Kimseler bilmez kimselerin halini... Yüreklerinde ne fırtınalar kopuyor, hangi geceler gözyaşları yanağını ve yatağını ıslatıyor, zamana ve insana durup durup, kişi niye isyan ediyor. ''İçimden geldi'' diyor, içimden, gittim sana bir pırlanta kolye aldım...
O an da o reklamı izlerken kim bilir, kimin içinden neler geçiyor, kim yaşadığı yoksulluğa ve yoksunluğa isyan ediyor. Geçti gitti işte bir Sevgililer Günü daha, vatanı sevgili yapanların bir bir toprağa düştüğü mahzun geçen bir günde...
Niye hep bir şeyi başka bir şeyle kıyaslayıp da yerden yere vuruyoruz ki... Sevgililer Günü gidin bir çocuğa ayakkabı mont alın. Bunun için zaman beklemeye gerek yok ki... Zekat 365 gün ve her saatte verilebilir... Niye birbirine alternatif olsun bir şeyler... İçinden geçiyorsa sevdiğine de al bir şeyler, aynı zamanda bir çocuğu da sevindir, ikisini de aynı gün yapabilirsin, eğer içinden geliyorsa, seni tutan yok...

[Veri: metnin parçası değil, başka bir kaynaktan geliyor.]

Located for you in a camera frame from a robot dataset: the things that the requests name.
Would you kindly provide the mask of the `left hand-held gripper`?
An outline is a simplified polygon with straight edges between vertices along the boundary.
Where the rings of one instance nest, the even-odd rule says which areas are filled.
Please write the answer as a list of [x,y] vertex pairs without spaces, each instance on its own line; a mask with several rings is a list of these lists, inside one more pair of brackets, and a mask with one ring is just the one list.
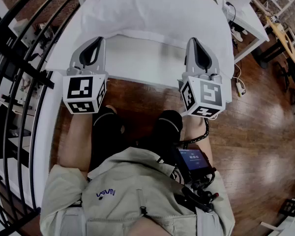
[[98,113],[107,90],[105,55],[103,37],[90,39],[73,52],[70,68],[63,77],[62,95],[71,114]]

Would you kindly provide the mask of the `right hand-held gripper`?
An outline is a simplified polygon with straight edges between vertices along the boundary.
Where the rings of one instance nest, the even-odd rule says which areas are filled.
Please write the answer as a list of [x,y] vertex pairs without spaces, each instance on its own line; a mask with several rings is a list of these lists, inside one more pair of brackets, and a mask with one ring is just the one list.
[[[179,111],[181,116],[217,118],[225,110],[226,100],[215,53],[192,37],[187,43],[185,65],[186,72],[182,74],[183,84],[180,87],[184,104]],[[201,69],[208,75],[198,73]]]

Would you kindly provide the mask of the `white pillowcase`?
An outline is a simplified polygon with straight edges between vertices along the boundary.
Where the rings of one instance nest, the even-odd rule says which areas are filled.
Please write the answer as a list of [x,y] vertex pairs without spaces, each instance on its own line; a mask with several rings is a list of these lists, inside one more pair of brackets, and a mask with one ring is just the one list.
[[87,0],[77,43],[117,34],[186,48],[190,38],[209,47],[221,71],[234,73],[231,30],[213,0]]

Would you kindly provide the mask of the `person's right forearm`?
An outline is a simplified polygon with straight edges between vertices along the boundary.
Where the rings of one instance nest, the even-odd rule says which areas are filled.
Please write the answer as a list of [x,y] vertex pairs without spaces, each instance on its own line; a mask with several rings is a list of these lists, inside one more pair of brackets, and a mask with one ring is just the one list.
[[[197,138],[201,135],[204,135],[204,133],[206,132],[205,121],[201,117],[187,116],[185,120],[185,125],[185,140]],[[213,166],[213,157],[209,137],[206,137],[198,142],[189,144],[188,147],[192,149],[200,149],[203,153],[206,154],[211,166]]]

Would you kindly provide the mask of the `person's left forearm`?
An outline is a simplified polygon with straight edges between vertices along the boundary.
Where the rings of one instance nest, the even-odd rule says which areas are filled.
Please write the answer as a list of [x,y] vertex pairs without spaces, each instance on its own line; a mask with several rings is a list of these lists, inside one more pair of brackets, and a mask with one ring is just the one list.
[[74,115],[63,148],[58,153],[58,164],[80,170],[87,177],[91,161],[92,115]]

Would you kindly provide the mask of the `white power strip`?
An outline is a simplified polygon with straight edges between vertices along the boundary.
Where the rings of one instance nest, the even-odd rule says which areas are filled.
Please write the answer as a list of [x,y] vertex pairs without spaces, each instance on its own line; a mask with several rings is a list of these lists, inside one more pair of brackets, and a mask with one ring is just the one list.
[[240,82],[237,82],[236,83],[236,88],[237,88],[237,91],[238,91],[238,96],[239,97],[243,97],[246,93],[246,90],[245,88],[241,85]]

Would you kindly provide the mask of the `black metal railing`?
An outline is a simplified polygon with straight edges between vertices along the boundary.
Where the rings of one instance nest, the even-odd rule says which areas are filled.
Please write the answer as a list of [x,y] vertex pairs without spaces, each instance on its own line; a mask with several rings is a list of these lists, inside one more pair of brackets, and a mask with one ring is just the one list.
[[0,236],[38,234],[34,150],[52,50],[78,0],[10,0],[0,13]]

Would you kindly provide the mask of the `white side table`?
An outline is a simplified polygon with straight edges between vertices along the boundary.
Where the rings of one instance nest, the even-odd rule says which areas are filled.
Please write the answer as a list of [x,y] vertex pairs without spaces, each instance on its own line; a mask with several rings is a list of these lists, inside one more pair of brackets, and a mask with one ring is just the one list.
[[229,0],[216,1],[219,7],[222,8],[228,21],[241,26],[247,32],[255,36],[255,40],[252,41],[235,56],[235,63],[238,63],[265,41],[269,41],[269,37],[264,29],[264,26],[262,25],[260,19],[258,18],[250,3],[245,7],[236,8],[229,2]]

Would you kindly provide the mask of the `person's right leg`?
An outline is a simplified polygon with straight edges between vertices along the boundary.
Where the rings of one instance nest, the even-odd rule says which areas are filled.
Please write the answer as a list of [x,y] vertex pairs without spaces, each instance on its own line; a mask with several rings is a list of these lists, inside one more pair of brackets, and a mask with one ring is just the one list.
[[180,141],[182,116],[174,110],[165,110],[156,120],[150,135],[140,138],[136,147],[147,149],[165,158]]

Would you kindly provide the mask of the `person's leg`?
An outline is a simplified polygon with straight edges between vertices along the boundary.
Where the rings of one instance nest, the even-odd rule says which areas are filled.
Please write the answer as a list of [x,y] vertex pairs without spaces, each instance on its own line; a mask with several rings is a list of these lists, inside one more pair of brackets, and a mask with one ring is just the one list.
[[123,123],[116,110],[107,105],[92,115],[91,160],[89,171],[97,168],[110,156],[127,148]]
[[156,120],[150,135],[140,138],[136,147],[147,149],[165,158],[180,141],[182,116],[174,110],[165,110]]

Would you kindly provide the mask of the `person's left leg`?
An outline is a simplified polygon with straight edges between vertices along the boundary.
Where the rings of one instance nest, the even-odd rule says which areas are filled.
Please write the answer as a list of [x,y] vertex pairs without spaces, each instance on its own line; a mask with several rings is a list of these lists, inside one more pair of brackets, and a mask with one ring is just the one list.
[[97,168],[110,156],[127,148],[123,123],[116,110],[107,105],[92,115],[91,160],[89,171]]

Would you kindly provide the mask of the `round wooden table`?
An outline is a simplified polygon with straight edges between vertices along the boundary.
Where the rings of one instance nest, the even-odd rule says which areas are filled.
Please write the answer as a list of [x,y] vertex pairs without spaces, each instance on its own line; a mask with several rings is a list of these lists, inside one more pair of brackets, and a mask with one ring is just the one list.
[[265,18],[272,32],[275,34],[277,41],[263,52],[261,51],[260,47],[257,47],[251,52],[253,58],[260,67],[265,69],[271,60],[278,57],[283,52],[286,52],[295,64],[295,48],[292,44],[292,41],[284,30],[279,29],[279,23],[274,23],[266,15]]

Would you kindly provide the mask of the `person's beige jacket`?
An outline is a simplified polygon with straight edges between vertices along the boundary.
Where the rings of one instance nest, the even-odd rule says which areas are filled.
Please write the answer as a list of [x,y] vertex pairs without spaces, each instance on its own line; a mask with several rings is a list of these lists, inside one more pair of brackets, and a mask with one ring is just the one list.
[[106,159],[91,181],[55,165],[41,206],[43,236],[230,236],[235,218],[220,174],[208,187],[212,211],[185,205],[173,167],[130,147]]

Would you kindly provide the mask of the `black patterned board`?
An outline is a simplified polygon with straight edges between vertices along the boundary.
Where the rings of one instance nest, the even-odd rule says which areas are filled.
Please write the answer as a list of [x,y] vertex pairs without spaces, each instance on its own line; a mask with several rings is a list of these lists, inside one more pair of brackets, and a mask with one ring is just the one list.
[[279,213],[285,216],[295,217],[295,200],[286,199],[280,207]]

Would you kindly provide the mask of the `black chest mount rig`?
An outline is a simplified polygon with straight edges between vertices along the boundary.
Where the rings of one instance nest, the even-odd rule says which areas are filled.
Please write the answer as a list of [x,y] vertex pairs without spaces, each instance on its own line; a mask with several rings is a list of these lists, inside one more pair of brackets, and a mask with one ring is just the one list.
[[213,168],[212,172],[209,173],[211,175],[210,179],[208,176],[203,176],[199,180],[194,181],[190,188],[184,186],[181,189],[181,195],[174,194],[175,201],[192,212],[196,212],[196,208],[206,213],[212,212],[214,209],[212,202],[219,197],[219,193],[212,193],[205,189],[213,183],[215,172],[216,169]]

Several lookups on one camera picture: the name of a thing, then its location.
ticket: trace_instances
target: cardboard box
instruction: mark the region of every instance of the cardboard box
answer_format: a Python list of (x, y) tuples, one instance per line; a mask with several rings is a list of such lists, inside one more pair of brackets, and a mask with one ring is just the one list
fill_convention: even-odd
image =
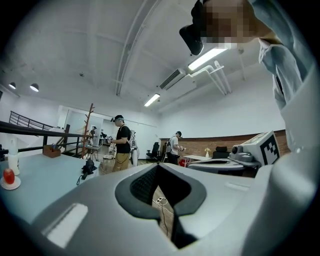
[(53, 149), (51, 145), (44, 145), (43, 154), (50, 158), (56, 158), (61, 155), (61, 150), (58, 148)]

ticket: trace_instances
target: camera
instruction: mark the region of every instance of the camera
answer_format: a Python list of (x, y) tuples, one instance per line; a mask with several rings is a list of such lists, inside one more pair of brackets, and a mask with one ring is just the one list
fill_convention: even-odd
[(194, 7), (192, 8), (192, 24), (186, 25), (180, 29), (179, 34), (188, 46), (189, 50), (193, 55), (199, 55), (204, 49), (202, 42), (202, 28), (204, 27), (204, 21), (202, 17), (202, 10), (205, 2), (208, 0), (197, 0)]

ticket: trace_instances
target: white t-shirt
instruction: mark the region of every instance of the white t-shirt
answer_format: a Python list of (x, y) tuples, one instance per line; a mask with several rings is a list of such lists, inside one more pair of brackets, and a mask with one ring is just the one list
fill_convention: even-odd
[(174, 136), (171, 140), (170, 140), (170, 146), (171, 146), (171, 154), (173, 155), (178, 155), (178, 150), (174, 148), (174, 145), (178, 145), (178, 138), (176, 136)]

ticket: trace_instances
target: white robot body
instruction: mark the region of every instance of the white robot body
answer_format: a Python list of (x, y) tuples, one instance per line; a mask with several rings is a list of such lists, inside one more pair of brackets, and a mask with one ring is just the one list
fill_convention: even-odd
[(136, 140), (136, 132), (134, 130), (131, 131), (131, 139), (129, 141), (130, 148), (131, 148), (131, 163), (132, 165), (138, 166), (138, 146), (137, 146), (137, 140)]

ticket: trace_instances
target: white ceiling
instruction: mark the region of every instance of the white ceiling
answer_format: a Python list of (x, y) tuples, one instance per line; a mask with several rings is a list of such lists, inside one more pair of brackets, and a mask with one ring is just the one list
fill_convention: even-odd
[[(37, 96), (60, 102), (69, 101), (75, 91), (97, 95), (100, 104), (107, 104), (101, 95), (118, 97), (118, 87), (120, 98), (143, 106), (172, 72), (188, 71), (188, 64), (197, 58), (190, 56), (179, 35), (180, 28), (192, 22), (195, 2), (43, 2), (8, 43), (0, 60), (0, 83), (15, 82), (21, 95), (35, 95), (29, 85), (38, 83)], [(256, 40), (244, 46), (245, 67), (258, 61), (259, 48)], [(206, 65), (214, 66), (214, 60), (225, 66), (226, 75), (241, 68), (237, 50), (227, 50)], [(151, 108), (160, 109), (169, 101), (165, 94), (160, 99)]]

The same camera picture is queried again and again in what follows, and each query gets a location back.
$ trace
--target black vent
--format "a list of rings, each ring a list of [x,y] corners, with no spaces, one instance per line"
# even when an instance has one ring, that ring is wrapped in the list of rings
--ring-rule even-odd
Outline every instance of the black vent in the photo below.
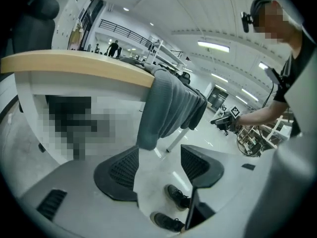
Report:
[[[122,158],[110,168],[110,177],[118,184],[133,190],[134,177],[139,168],[139,151]]]
[[[181,151],[181,165],[191,183],[195,178],[203,175],[209,169],[207,161],[197,157],[186,149],[182,149]]]
[[[65,191],[52,189],[37,208],[38,212],[52,221],[66,194]]]

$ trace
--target rectangular light fixture
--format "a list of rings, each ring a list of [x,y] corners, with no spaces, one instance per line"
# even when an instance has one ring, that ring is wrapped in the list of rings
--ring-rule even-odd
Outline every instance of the rectangular light fixture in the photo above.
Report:
[[[198,45],[201,46],[201,47],[212,48],[212,49],[224,51],[224,52],[227,52],[227,53],[230,52],[230,48],[229,47],[226,47],[226,46],[223,46],[223,45],[219,45],[219,44],[215,44],[215,43],[199,41]]]
[[[267,66],[266,64],[264,64],[263,62],[260,62],[260,63],[259,63],[259,67],[260,67],[261,69],[267,69],[267,68],[268,68],[268,66]]]
[[[242,92],[246,93],[247,95],[249,95],[251,98],[255,99],[256,101],[259,101],[255,96],[253,96],[251,93],[249,93],[248,91],[242,89]]]
[[[242,100],[239,96],[236,96],[240,101],[244,102],[246,105],[248,104],[246,101]]]
[[[226,79],[224,79],[224,78],[222,78],[222,77],[219,77],[219,76],[217,76],[217,75],[215,75],[215,74],[211,74],[211,75],[212,75],[213,77],[219,78],[219,79],[223,80],[224,82],[228,83],[228,80],[226,80]]]
[[[226,89],[222,88],[221,86],[216,85],[217,88],[221,89],[222,91],[227,91]]]

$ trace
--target table
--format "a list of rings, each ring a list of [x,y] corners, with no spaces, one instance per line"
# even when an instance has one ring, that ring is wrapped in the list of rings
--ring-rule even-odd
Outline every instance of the table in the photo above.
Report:
[[[1,72],[14,72],[19,101],[39,142],[59,163],[72,155],[49,124],[45,95],[115,96],[146,100],[154,77],[128,63],[91,52],[41,50],[1,59]]]

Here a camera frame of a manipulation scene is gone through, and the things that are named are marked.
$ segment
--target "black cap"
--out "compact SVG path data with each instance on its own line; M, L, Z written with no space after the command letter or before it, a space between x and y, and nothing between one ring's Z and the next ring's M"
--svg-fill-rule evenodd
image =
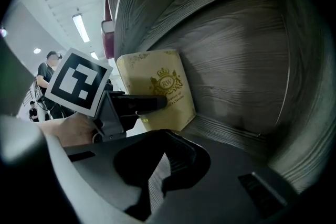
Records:
M55 52L54 50L52 50L50 53L47 54L47 59L48 59L51 55L57 55L57 56L58 56L58 53Z

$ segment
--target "black and white square marker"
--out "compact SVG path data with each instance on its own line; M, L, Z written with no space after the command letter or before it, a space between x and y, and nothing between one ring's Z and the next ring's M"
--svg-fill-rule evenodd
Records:
M59 63L45 96L88 116L94 116L112 67L73 48Z

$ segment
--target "black pants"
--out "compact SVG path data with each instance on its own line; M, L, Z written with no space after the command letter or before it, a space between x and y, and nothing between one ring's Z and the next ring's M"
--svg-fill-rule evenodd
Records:
M44 104L46 105L47 109L50 111L50 114L53 119L62 119L74 114L74 111L62 106L60 104L55 103L54 101L44 97Z

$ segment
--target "gold crest logo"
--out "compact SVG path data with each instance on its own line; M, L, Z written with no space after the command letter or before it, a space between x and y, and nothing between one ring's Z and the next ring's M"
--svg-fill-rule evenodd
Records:
M170 75L168 68L161 68L157 72L157 75L159 76L159 80L151 77L153 86L150 86L150 89L153 90L153 94L155 95L171 94L183 86L180 76L176 74L175 70L173 74Z

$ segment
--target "cream-colored box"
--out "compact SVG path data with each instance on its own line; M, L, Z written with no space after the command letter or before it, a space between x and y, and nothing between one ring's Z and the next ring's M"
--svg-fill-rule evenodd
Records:
M167 107L141 116L147 129L181 131L194 117L195 107L176 50L155 50L123 55L117 60L129 94L165 95Z

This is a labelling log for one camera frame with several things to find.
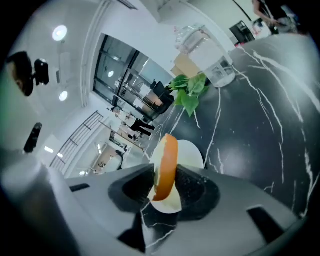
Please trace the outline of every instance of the white wall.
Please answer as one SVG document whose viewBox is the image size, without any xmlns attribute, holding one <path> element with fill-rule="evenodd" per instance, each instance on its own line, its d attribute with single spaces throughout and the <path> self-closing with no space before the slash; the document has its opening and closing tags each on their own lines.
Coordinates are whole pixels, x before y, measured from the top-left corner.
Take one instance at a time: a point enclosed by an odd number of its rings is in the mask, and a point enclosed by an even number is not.
<svg viewBox="0 0 320 256">
<path fill-rule="evenodd" d="M 240 21 L 243 21 L 250 30 L 252 29 L 252 23 L 250 20 L 232 0 L 190 0 L 189 3 L 216 22 L 216 24 L 222 28 L 229 38 L 234 37 L 230 28 Z M 245 7 L 244 9 L 246 11 L 253 9 L 251 0 L 238 0 L 238 3 L 242 8 Z M 254 15 L 252 12 L 253 10 L 250 11 L 249 17 Z"/>
<path fill-rule="evenodd" d="M 116 38 L 127 45 L 142 52 L 151 58 L 165 71 L 171 74 L 174 60 L 179 55 L 175 48 L 175 26 L 189 26 L 194 23 L 207 23 L 216 30 L 211 30 L 222 42 L 227 51 L 234 49 L 228 37 L 214 24 L 199 12 L 186 5 L 181 5 L 183 10 L 173 13 L 172 18 L 166 17 L 161 23 L 143 10 L 129 10 L 120 3 L 114 3 L 107 10 L 108 15 L 102 27 L 102 33 Z"/>
<path fill-rule="evenodd" d="M 35 87 L 32 95 L 27 98 L 38 115 L 37 121 L 43 124 L 35 153 L 68 115 L 81 106 L 81 57 L 97 6 L 97 3 L 83 0 L 48 1 L 30 18 L 10 52 L 14 54 L 27 51 L 32 64 L 39 58 L 45 59 L 49 64 L 49 84 Z M 52 38 L 54 29 L 59 25 L 65 25 L 68 29 L 63 43 Z M 59 54 L 63 52 L 68 52 L 71 56 L 71 80 L 68 84 L 61 85 L 57 84 L 54 75 L 60 68 Z M 68 91 L 68 98 L 60 102 L 59 95 L 64 90 Z"/>
</svg>

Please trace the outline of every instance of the gray machine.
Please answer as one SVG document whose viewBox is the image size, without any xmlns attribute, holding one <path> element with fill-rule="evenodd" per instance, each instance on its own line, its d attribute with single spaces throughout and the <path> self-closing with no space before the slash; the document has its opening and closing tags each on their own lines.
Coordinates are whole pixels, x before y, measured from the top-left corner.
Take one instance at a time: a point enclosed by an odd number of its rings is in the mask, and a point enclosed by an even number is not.
<svg viewBox="0 0 320 256">
<path fill-rule="evenodd" d="M 61 255 L 274 255 L 305 222 L 256 186 L 207 169 L 177 167 L 182 211 L 163 214 L 147 199 L 153 164 L 65 180 L 21 151 L 1 156 L 8 201 Z"/>
</svg>

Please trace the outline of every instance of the black table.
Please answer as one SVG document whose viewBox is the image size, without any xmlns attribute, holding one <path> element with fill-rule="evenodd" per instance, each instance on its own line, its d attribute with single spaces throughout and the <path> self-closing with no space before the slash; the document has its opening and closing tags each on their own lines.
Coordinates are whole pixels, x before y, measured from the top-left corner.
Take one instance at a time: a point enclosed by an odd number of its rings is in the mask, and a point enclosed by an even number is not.
<svg viewBox="0 0 320 256">
<path fill-rule="evenodd" d="M 206 168 L 249 180 L 303 217 L 320 167 L 317 48 L 305 36 L 276 35 L 230 56 L 236 79 L 210 85 L 191 118 L 181 106 L 158 117 L 143 161 L 172 134 L 194 143 Z"/>
</svg>

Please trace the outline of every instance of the window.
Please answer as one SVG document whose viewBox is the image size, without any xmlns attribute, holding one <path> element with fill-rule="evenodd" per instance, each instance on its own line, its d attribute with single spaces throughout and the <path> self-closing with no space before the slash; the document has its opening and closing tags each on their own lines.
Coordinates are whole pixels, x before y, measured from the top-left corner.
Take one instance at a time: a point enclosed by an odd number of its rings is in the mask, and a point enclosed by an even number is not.
<svg viewBox="0 0 320 256">
<path fill-rule="evenodd" d="M 96 64 L 94 91 L 114 107 L 131 108 L 137 118 L 151 121 L 163 103 L 150 86 L 154 79 L 168 82 L 162 73 L 170 77 L 141 52 L 106 36 Z"/>
</svg>

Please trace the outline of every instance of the ceiling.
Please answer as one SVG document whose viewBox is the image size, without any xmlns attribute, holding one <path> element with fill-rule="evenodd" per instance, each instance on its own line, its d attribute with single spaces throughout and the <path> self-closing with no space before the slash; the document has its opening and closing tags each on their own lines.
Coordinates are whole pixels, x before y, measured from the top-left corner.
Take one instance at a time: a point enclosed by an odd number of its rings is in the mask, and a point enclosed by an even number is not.
<svg viewBox="0 0 320 256">
<path fill-rule="evenodd" d="M 50 82 L 38 86 L 28 101 L 38 114 L 43 128 L 39 137 L 47 138 L 74 110 L 81 107 L 80 71 L 81 59 L 89 26 L 98 8 L 99 1 L 52 0 L 39 8 L 11 50 L 11 54 L 27 51 L 32 64 L 36 59 L 45 59 L 49 65 Z M 68 29 L 63 41 L 52 38 L 54 29 L 65 25 Z M 69 80 L 58 84 L 56 71 L 60 69 L 61 54 L 69 53 Z M 68 91 L 66 101 L 59 101 L 62 91 Z"/>
</svg>

İçinden küfretmek geliyorsa, alçaklara, hainlere, kahpelere, kalleşlere ve beş para etmez leşlere, sal gitsin... Tanrı günah bile yazmaz hainlere ettiğin küfürlere... İçinizden geldiği gibi davranmak, aynı zamanda doğallığınızın da bir neticesidir... Doğal olmaktan, içi dışı bir olmaktan daha güzel bir şey var mı şu dünyada?
Artık birbirimize iki yabancıyız.
Her ne kadar acı olsa, ne kadar güç olsa
Her şeyi evet, her şeyi unutmalıyız.
Her kederin tesellisi bulunur, üzülme.